‘We speak of our Hindu Rashtra. This does not at all mean that Muslims are unwanted in Hindu Rashtra.’ This is what Mohan Bhagwat, the RSS chief, said in New Delhi on 16 September, in the course of what the Washington Post calls ‘a charm offensive’.
Wanting people is certainly better than not wanting them, but there is a difference between wanting Muslims in India and wanting them as equals. If you want them as equals, you won’t call India a ‘Hindu Rashtra’, i.e. a Hindu state or a Hindu nation.
Just as a Hindu or a Christian feels unequal in a Muslim state, a Muslim would feel less than equal in a Hindu state.
Clear understanding by free India’s founding fathers led them to reject the idea of a Hindu state and make an unqualified commitment to equality. In 1947, when India became independent, and again in 1950, when the Indian republic’s constitution came into force, a Hindu state was consciously and deliberately eschewed. Equality was made a constitutional cornerstone.
Given that in the past the RSS explicitly sought a Hindu state, Mr. Bhagwat’s recent remark in support of the secular character of the constitution should be noted.
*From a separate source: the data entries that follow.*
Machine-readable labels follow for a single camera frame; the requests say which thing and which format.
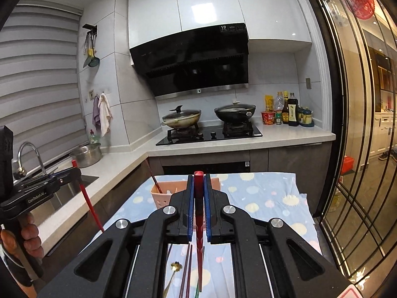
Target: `range hood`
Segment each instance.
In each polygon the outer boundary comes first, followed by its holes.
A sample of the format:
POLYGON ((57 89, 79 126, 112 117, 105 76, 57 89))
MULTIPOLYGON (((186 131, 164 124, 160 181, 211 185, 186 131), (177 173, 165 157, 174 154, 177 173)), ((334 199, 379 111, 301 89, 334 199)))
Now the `range hood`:
POLYGON ((157 100, 248 87, 244 23, 182 31, 130 49, 157 100))

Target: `blue tablecloth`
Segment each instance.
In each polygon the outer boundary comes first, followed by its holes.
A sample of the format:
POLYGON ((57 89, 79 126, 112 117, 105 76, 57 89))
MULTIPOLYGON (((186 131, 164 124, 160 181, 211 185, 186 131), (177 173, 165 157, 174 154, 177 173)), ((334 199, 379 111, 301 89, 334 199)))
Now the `blue tablecloth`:
MULTIPOLYGON (((268 221, 273 217, 283 219, 317 251, 320 245, 317 239, 314 221, 310 215, 306 194, 300 194, 295 184, 295 174, 282 172, 259 172, 241 174, 211 175, 219 178, 221 191, 228 194, 232 205, 246 210, 252 217, 268 221)), ((157 176, 158 181, 187 180, 187 176, 157 176)), ((156 209, 150 193, 154 183, 151 178, 144 182, 123 206, 110 218, 104 228, 108 228, 118 219, 136 222, 147 218, 156 209)), ((196 238, 193 233, 193 259, 190 297, 195 296, 197 286, 196 238)), ((201 298, 235 297, 232 255, 229 244, 210 245, 204 232, 203 291, 201 298)), ((167 264, 165 285, 171 279, 170 263, 185 263, 187 245, 173 245, 167 264)), ((167 298, 179 296, 183 269, 175 274, 167 298)))

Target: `light switch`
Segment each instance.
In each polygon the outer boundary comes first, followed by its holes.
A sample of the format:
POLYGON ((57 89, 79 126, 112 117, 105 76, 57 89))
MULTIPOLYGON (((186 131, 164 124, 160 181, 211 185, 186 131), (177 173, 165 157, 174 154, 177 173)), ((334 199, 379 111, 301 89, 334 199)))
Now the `light switch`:
POLYGON ((306 89, 312 89, 312 81, 310 80, 310 78, 306 78, 306 89))

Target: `kitchen sink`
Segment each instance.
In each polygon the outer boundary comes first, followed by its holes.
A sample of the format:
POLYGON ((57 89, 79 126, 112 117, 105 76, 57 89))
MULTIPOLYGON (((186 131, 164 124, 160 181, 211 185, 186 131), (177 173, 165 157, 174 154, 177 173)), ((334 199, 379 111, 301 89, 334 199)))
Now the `kitchen sink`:
MULTIPOLYGON (((87 176, 81 175, 81 180, 85 187, 92 184, 99 177, 97 176, 87 176)), ((52 199, 35 208, 32 211, 34 216, 35 224, 40 225, 49 216, 54 214, 62 206, 64 206, 68 201, 75 197, 80 192, 80 186, 77 181, 71 182, 69 184, 63 185, 55 194, 52 199)))

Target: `glass door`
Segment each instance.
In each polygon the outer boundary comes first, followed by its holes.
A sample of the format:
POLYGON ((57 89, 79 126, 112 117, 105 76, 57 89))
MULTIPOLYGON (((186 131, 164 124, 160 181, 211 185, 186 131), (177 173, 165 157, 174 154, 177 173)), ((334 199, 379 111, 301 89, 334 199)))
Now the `glass door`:
POLYGON ((321 0, 345 75, 341 169, 321 225, 337 267, 371 297, 397 258, 397 28, 380 0, 321 0))
A Muslim state would be praised when its minorities are treated less harshly or less unequally than before. Likewise, a hypothetical Hindu state of India that improves its treatment of minorities would merit appreciation. Far better, however, to preserve India as a state for all. Better still to make it a state where every citizen is treated with respect.
Those who hoped that Mr. Bhagwat’s remark about ‘wanting’ Muslims was a significant turn were quickly troubled when on 18 September he warned that delay in building a Rama temple on the site where the Babri Mosque was demolished in December 1992 could lead to a Mahabharata-type conflict.
This ominous reference to the possibility of large-scale violence was immediately noted by Sharad Pawar, the NCP leader, who expressed concern. Mr. Bhagwat’s remark and Mr. Pawar’s comment can be seen on these sites:
That 1992 mosque demolition was one of free India’s worst moments. Government leaders and security forces watched with folded hands while, in defiance of law and solemn word, a crowd of thousands smashed into smithereens a mosque that had stood for more than 460 years.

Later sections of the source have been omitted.